* Provided data *

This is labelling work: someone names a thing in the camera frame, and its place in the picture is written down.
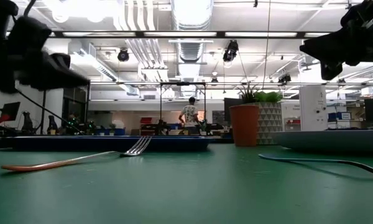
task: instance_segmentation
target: silver fork
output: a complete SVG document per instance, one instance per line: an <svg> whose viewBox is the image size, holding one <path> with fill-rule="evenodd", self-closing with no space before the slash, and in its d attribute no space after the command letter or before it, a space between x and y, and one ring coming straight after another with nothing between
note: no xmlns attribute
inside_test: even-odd
<svg viewBox="0 0 373 224"><path fill-rule="evenodd" d="M150 143L150 140L152 137L150 136L143 136L141 137L127 152L121 153L120 156L139 156ZM58 161L58 162L50 162L47 164L39 164L39 165L29 165L29 166L15 166L15 165L3 165L1 166L2 169L12 170L12 171L19 171L19 172L30 172L30 171L37 171L37 170L45 170L45 169L51 169L61 166L66 166L70 164L74 164L76 162L85 160L85 159L91 159L98 156L105 156L112 153L119 153L117 151L109 151L109 152L102 152L93 154L90 156L83 156L79 158L74 159L67 159L65 161Z"/></svg>

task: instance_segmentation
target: blue tray
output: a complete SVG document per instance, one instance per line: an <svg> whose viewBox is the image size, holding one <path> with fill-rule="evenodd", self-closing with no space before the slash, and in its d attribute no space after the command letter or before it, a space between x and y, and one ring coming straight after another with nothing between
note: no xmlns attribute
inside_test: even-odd
<svg viewBox="0 0 373 224"><path fill-rule="evenodd" d="M20 136L0 139L0 147L20 151L119 151L140 136ZM211 139L200 136L152 136L146 151L204 151Z"/></svg>

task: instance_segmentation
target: white t-shirt
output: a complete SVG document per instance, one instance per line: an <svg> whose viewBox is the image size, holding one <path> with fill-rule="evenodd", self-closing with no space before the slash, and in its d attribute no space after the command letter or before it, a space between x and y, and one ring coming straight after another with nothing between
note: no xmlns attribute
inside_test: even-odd
<svg viewBox="0 0 373 224"><path fill-rule="evenodd" d="M185 115L185 127L195 127L195 114L198 114L198 111L193 105L184 106L184 108L182 108L181 116Z"/></svg>

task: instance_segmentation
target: table
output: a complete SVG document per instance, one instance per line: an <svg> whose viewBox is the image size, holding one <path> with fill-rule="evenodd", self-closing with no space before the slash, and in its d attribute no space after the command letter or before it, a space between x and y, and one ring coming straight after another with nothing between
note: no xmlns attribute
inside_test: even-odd
<svg viewBox="0 0 373 224"><path fill-rule="evenodd" d="M373 175L341 164L265 161L258 153L304 155L278 146L207 152L147 152L58 169L0 169L6 223L373 223ZM39 164L91 152L0 151L2 164Z"/></svg>

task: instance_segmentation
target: flower pot
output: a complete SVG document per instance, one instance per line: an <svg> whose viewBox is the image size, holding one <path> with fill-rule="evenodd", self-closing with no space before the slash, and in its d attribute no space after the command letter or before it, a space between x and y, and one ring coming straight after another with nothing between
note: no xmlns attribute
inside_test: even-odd
<svg viewBox="0 0 373 224"><path fill-rule="evenodd" d="M271 134L282 131L282 106L280 103L253 103L259 107L258 145L274 145Z"/></svg>
<svg viewBox="0 0 373 224"><path fill-rule="evenodd" d="M229 108L233 137L236 146L257 145L257 125L259 107L255 105L239 105Z"/></svg>

* What the exercise asks *
Pictures must not appear in the copy, which must otherwise match the listing exactly.

* Reply to the exercise *
This is labelling work: someone names a thing in the camera frame, and its place in the picture is written down.
task: instance_segmentation
target: silver fork
output: a complete SVG document per instance, one instance per line: an <svg> whose viewBox is the image size, holding one <path> with fill-rule="evenodd", self-closing with no space before the slash, and in its d attribute no space after the command letter or before it, a space between x and y, and one ring coming straight after another with nothing between
note: no xmlns attribute
inside_test: even-odd
<svg viewBox="0 0 373 224"><path fill-rule="evenodd" d="M150 143L150 140L152 137L150 136L143 136L141 137L127 152L121 153L120 156L139 156ZM58 161L58 162L50 162L47 164L39 164L39 165L29 165L29 166L15 166L15 165L3 165L1 166L2 169L12 170L12 171L19 171L19 172L30 172L30 171L37 171L37 170L45 170L45 169L51 169L61 166L66 166L70 164L74 164L76 162L85 160L85 159L91 159L98 156L105 156L112 153L119 153L117 151L109 151L109 152L102 152L93 154L90 156L83 156L79 158L74 159L67 159L65 161Z"/></svg>

task: instance_segmentation
target: blue tray
output: a complete SVG document per instance, one instance per line: an <svg> whose viewBox is the image size, holding one <path> with fill-rule="evenodd", self-closing with no space before the slash, and in its d attribute no space after the command letter or before it, a space between x and y, and one ring coming straight after another with nothing between
note: no xmlns attribute
inside_test: even-odd
<svg viewBox="0 0 373 224"><path fill-rule="evenodd" d="M20 136L0 139L0 147L20 151L119 151L140 136ZM211 139L200 136L152 136L146 151L204 151Z"/></svg>

task: instance_segmentation
target: white t-shirt
output: a complete SVG document per instance, one instance per line: an <svg> whose viewBox is the image size, holding one <path> with fill-rule="evenodd", self-closing with no space before the slash, and in its d attribute no space after the command letter or before it, a space between x and y, and one ring coming straight after another with nothing between
note: no xmlns attribute
inside_test: even-odd
<svg viewBox="0 0 373 224"><path fill-rule="evenodd" d="M185 115L185 127L195 127L195 114L198 114L198 111L193 105L184 106L184 108L182 108L181 116Z"/></svg>

task: instance_segmentation
target: table
output: a complete SVG document per instance, one instance per line: an <svg> whose viewBox is the image size, holding one <path> with fill-rule="evenodd", self-closing with no space before the slash, and in its d attribute no space after the command letter or before it, a space between x and y, and one ring coming straight after another with nothing between
note: no xmlns attribute
inside_test: even-odd
<svg viewBox="0 0 373 224"><path fill-rule="evenodd" d="M373 175L341 164L265 161L258 153L304 155L278 146L207 152L147 152L58 169L0 169L6 223L373 223ZM39 164L91 152L0 151L2 164Z"/></svg>

task: instance_segmentation
target: flower pot
output: a complete SVG document per instance, one instance per line: an <svg> whose viewBox is the image size, holding one <path> with fill-rule="evenodd", self-closing with no space before the slash, and in its d attribute no space after the command letter or before it, a space between x and y, and one ring coming straight after another with nothing between
note: no xmlns attribute
inside_test: even-odd
<svg viewBox="0 0 373 224"><path fill-rule="evenodd" d="M271 134L282 131L282 106L280 103L253 103L259 107L258 145L274 145Z"/></svg>
<svg viewBox="0 0 373 224"><path fill-rule="evenodd" d="M229 108L233 137L236 146L257 145L257 125L259 107L255 105L239 105Z"/></svg>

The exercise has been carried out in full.